Liberta-te de guardar rebanhos.
Desadoece de adoeceres outros por te pretenderes são.
Deixa de te fazer de criança, simples, inocente.
Deixa-te.
Larga-te da mão.

Larga-te da mão.
Pasma-te de te ver a sentir o que pensas.
Arrepia-te de dizer que não sabes o que amas
Mas sim o que é amar.
Abandona o ocultismo de falares de “coisas”, “existência”,
“Fora”, “dentro”.
Desilude-te da “eterna inocência”
De tanto pensando pensares “não pensar”.

Pois, ó intérprete, por isso falso, da natureza que não há,
Ó grande mestre de prestidigitação,
Ó grande ditador de tudo ditando nada pretenderes ditar,
Que és e as coisas que pensando sentes
Senão bolas de sabão
Que sempre instantâneas rebentam antes de as soprar?

Rebentam:
Explodem o ar.

- Fragmento de O Dissipador de Rebanhos.

9 comentários:

guvidu disse...

Ninguém fala para si mesmo em voz alta.
Já que todos somos um,
falemos desse outro modo.

Os pés e as mãos conhecem o desejo da alma
Fechemos pois a boca e conversemos através da alma
Só a alma conhece o destino de tudo, passo a passo.
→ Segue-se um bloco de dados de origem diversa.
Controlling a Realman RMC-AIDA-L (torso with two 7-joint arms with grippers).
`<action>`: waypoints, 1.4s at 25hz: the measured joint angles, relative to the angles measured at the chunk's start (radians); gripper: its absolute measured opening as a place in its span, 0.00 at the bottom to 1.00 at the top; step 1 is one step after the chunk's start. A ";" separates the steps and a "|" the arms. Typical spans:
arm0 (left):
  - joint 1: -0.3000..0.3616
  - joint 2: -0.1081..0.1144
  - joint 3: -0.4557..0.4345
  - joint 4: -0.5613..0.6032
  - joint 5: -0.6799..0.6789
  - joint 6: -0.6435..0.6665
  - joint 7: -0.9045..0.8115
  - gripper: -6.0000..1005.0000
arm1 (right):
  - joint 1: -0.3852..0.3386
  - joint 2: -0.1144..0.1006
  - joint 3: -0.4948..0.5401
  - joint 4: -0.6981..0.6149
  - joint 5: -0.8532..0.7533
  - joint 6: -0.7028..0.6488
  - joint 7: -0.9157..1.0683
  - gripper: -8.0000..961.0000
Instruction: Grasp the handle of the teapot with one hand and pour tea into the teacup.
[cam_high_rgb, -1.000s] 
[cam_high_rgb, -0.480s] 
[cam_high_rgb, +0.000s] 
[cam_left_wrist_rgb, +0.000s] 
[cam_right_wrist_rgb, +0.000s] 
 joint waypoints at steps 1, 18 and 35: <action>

Vem, se te interessas, posso mostrar-te.

Rumi


ao ler esta msg, ocorreu-me este poema que pora caso tinha lido hj de manhã...

o desapego...o processo de iluminação do(s) bardo(s)...a meditação...a oração...e a prática, sempre, da compaixão mediante a humildade e reencontro do átomo no universo.

adorei!

namastê

luizaDunas disse...

I enter the Temple.

As I kneel
the sounds disappear, I do not pray
at my reach there's only the silence
I merge into an obscure divine lightness.

Y.L'A

Anónimo disse...

É interessante ver como o sentido mais fundo da poesia e filosofia portuguesa é a radicalização dessa "titanomaquia", desse combate de titãs, em torno da ideia de realidade de que falava Platão...

A ele assisto, da tribuna da minha indiferença.

Anónimo disse...

Kant,Fé,Razão, redundâncias, e repetições. É esta a 'Filososia'?

Anónimo disse...

Cuidado, Olímpico, pois uma Serpente sempre rói as raizes dos mundos divinos e é das maiores alturas que mais baixo se cai!...

Anónimo disse...

"há sempre o seu quê de loucura no amor... mas há sempre o seu quê de razão na loucura! e quanto a mim, que gosto da vida parece-me que aqueles que melhore se entendem com a felicidade são as borboletas e as bolas de sabão e tudo o que entre os homens se assemelhe" (nietzche); umas enfraquecidas e a estourar com o tempo e outras para sempre eternizadas na memória do que representam! a vida é assim, num soprar nascemos e num estourar já fomos!...

Anónimo disse...

bola de sabão mereces uma boa ensaboadela.
'Nietzsche morreu'
deus

Anónimo disse...

não conhecia este Nietzsche, a ensaboadela fica para quando formos tomar um copo.
abraço

Anónimo disse...

paulo, larga-me da mão. des larga-me, deixa-ser livre ao largo?